CROSSING the Mason-Dixon Line from Delaware into Maryland, the shimmering blue water to your left is the Atlantic Ocean.
Harry Kelley did not create that.
But continue south into Ocean City and you pass landmarks that Kelley, mayor from 1970 from 1985, influenced immensely. It probably took 20 minutes to travel this barrier island when Kelley entered politics in the 1960s. With all the congestion, traffic signals, shops and restaurants, it can take four times that long now.
Ocean City has had only five mayors. Harry William Kelley Jr. was the third, and the most prolific. His tenure belongs on the short list of events -- the storms of '33 and '62, the boom of sportfishing and the Bay Bridge -- that transformed this corner of the Eastern Shore.

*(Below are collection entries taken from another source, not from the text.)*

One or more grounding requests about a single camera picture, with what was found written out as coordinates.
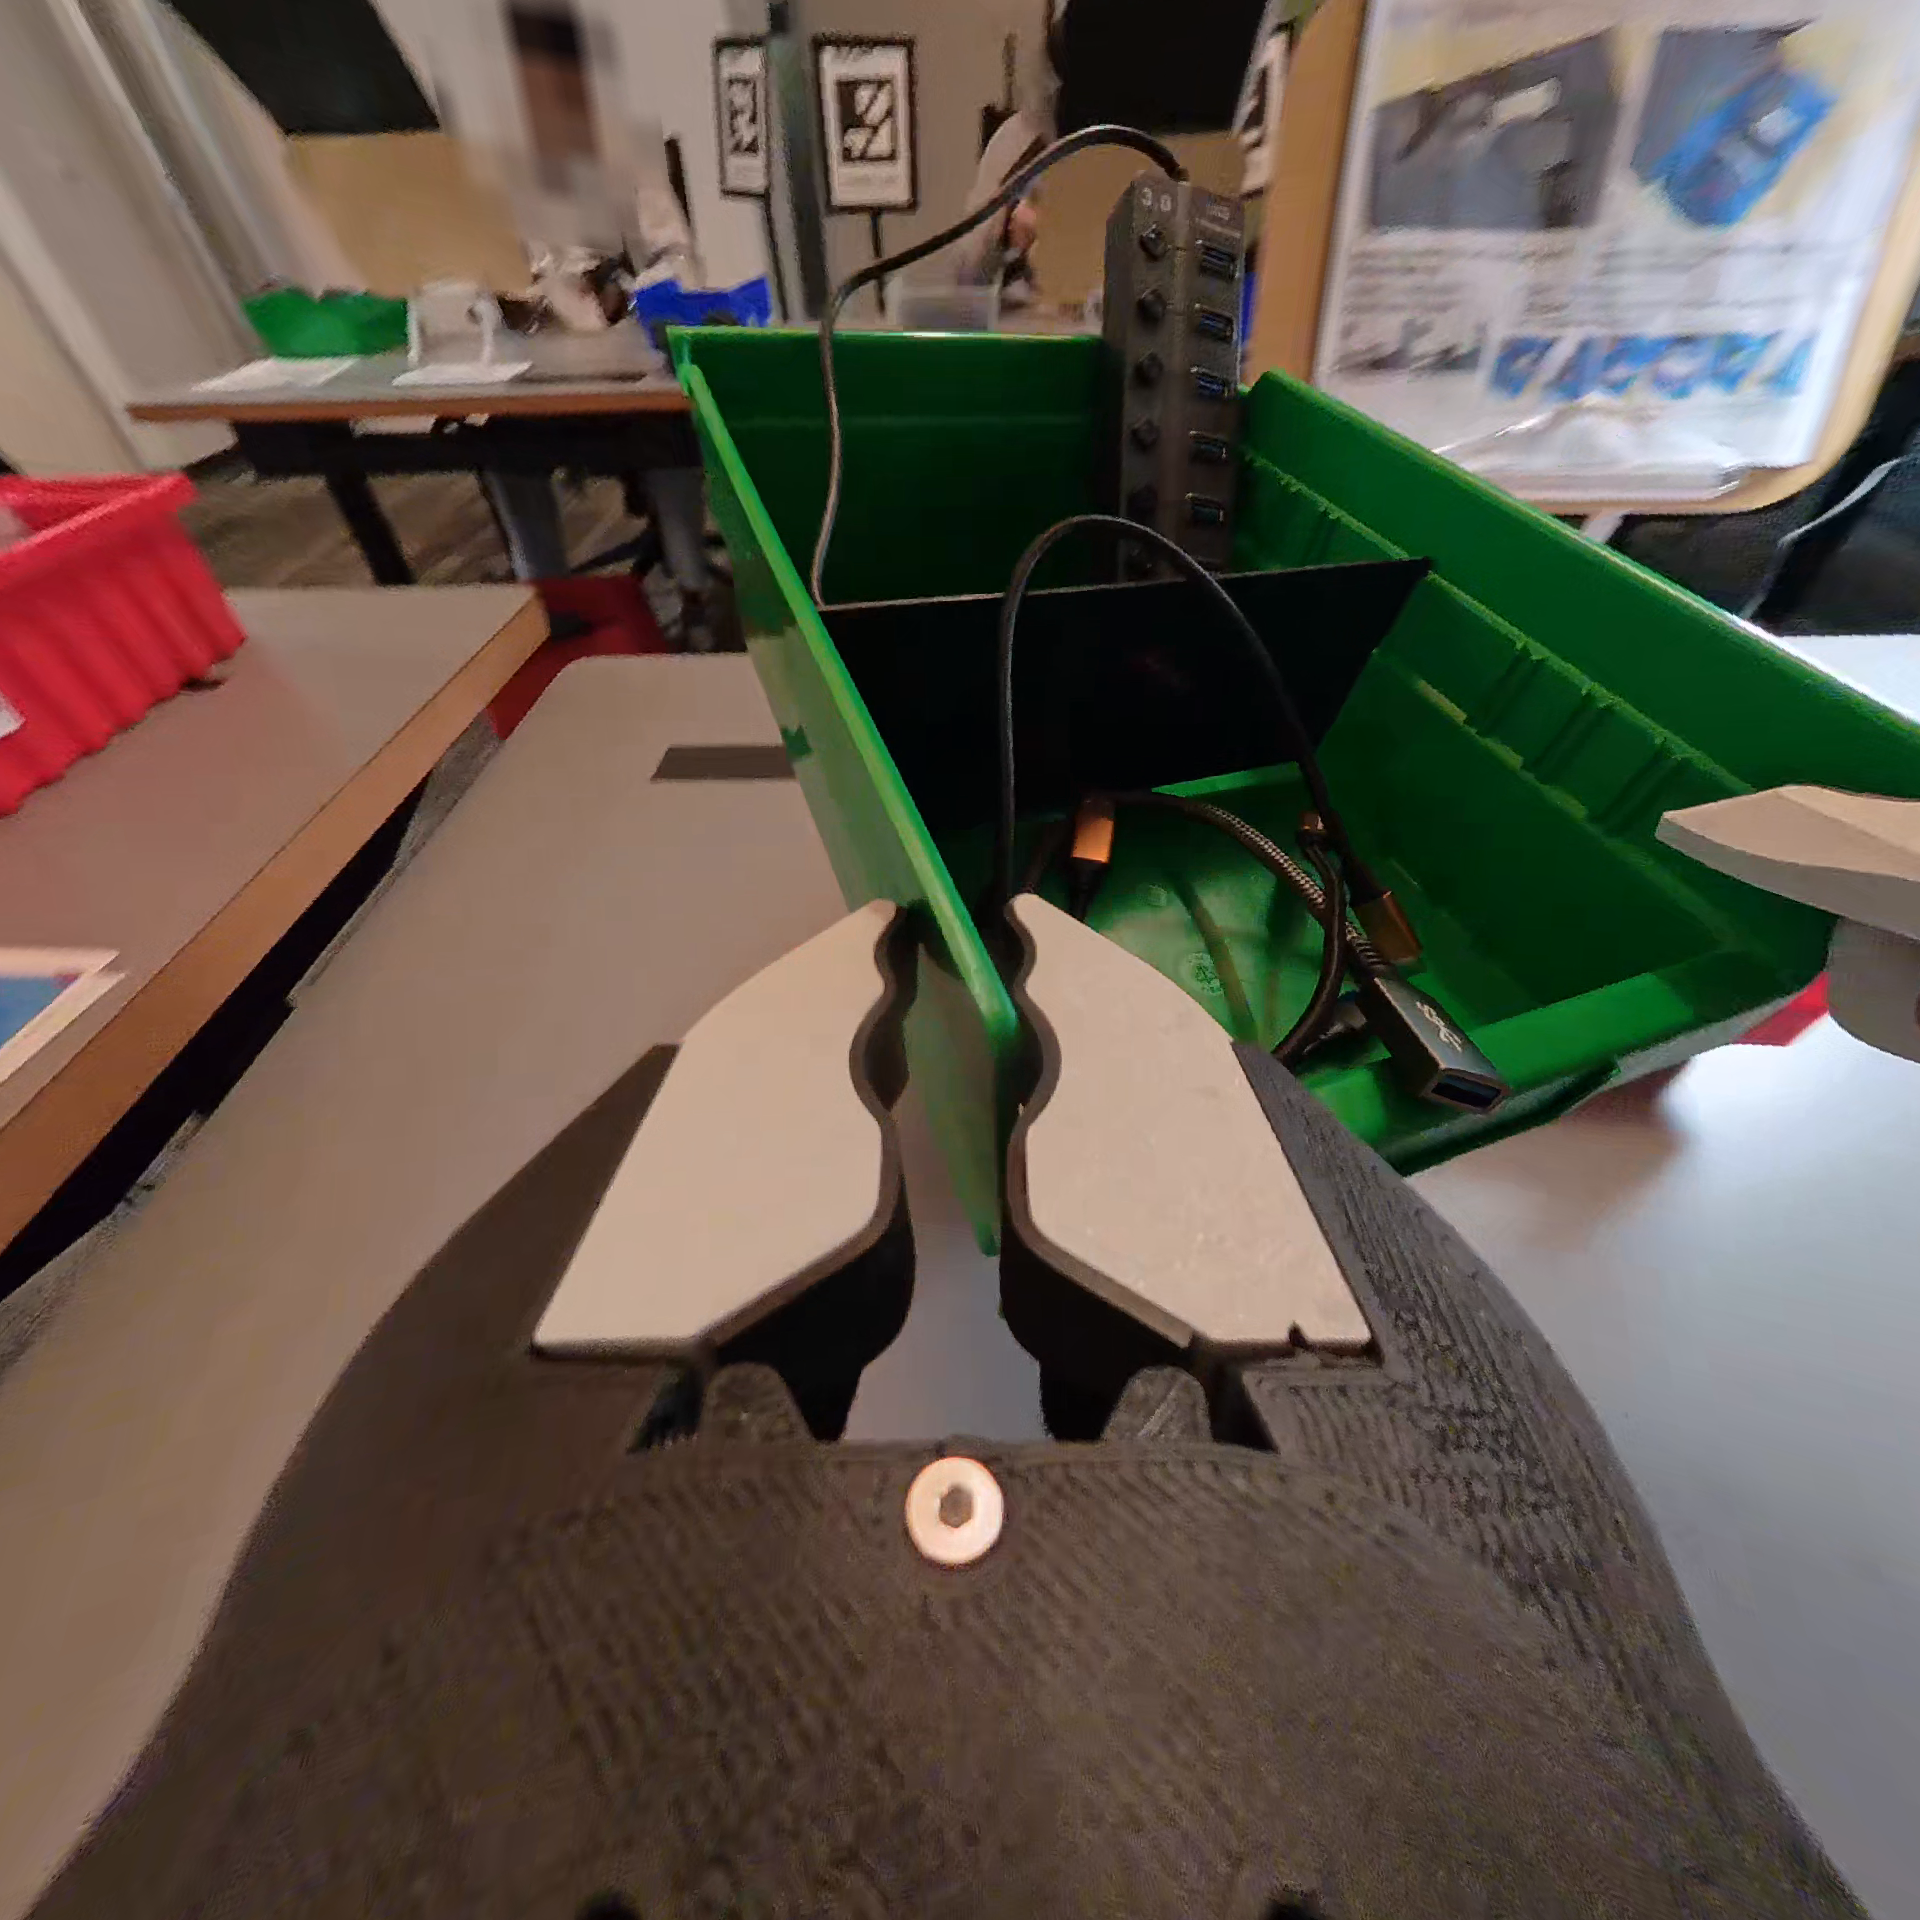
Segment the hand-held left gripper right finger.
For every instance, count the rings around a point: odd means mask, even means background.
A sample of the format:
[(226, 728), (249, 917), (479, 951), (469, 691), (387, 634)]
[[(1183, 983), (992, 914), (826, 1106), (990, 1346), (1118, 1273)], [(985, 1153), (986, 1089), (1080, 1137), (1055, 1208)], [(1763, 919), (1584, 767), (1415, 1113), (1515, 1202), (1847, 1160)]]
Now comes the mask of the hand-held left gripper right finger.
[(998, 1312), (1048, 1436), (1099, 1436), (1139, 1373), (1241, 1427), (1243, 1378), (1373, 1367), (1353, 1240), (1262, 1103), (1266, 1073), (1161, 972), (1042, 896), (1005, 909), (1027, 1085), (1000, 1176)]

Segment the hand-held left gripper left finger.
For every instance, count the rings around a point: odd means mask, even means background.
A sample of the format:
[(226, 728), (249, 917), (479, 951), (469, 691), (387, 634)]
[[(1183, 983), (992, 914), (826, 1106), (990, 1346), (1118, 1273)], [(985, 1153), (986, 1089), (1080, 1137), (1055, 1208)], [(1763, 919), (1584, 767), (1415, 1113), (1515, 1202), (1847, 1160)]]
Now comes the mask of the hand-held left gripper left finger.
[(535, 1356), (770, 1369), (840, 1436), (915, 1287), (896, 1104), (915, 993), (902, 908), (864, 903), (672, 1049), (535, 1322)]

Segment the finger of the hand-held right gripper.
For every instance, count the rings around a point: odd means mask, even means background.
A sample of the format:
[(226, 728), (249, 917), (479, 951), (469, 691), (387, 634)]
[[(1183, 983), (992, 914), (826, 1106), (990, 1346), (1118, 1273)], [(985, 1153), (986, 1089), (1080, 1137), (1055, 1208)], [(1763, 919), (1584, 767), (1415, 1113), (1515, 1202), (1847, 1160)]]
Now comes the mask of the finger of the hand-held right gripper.
[(1831, 930), (1829, 1016), (1854, 1040), (1917, 1064), (1917, 941), (1897, 930), (1838, 922)]
[(1917, 800), (1771, 787), (1667, 810), (1657, 839), (1771, 896), (1917, 940)]

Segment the green plastic bin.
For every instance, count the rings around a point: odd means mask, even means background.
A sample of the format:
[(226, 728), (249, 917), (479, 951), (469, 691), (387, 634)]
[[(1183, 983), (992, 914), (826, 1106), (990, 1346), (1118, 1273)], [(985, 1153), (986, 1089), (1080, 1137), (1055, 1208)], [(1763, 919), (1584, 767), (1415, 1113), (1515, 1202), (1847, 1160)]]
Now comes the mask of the green plastic bin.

Kelley's paneled office was adorned with a photograph of his political hero, Mayor Richard J. Daley of Chicago. But the unpolished manner of "Ol' Kell," his media theatrics and fierce hometown loyalty were reminiscent of another big-city mayor closer to home: William Donald Schaefer.
Kelley led by gut instinct. During the oil embargo, he posed before a convoy of gasoline tankers, promising vacationers he'd fill their cars to get them home. Another time, he mounted a bulldozer, defying authorities who'd nixed his plan to rebuild the jetties.
Today, the Ocean City beachfront is free and open to the public. Kelley insisted it remain so. Let other resorts carve niche markets for the rich, college students or retirees. Ocean City covets a family-oriented middle market. Because of this, it has staying power.
When Kelley took over as mayor, the resort was host to fewer than 200,000 visitors on summer weekends and 11,000 in the winter. Today, weekend visits are up to 300,000 in summer, 75,000 in winter. Last summer, the city recorded 4.3 million visits.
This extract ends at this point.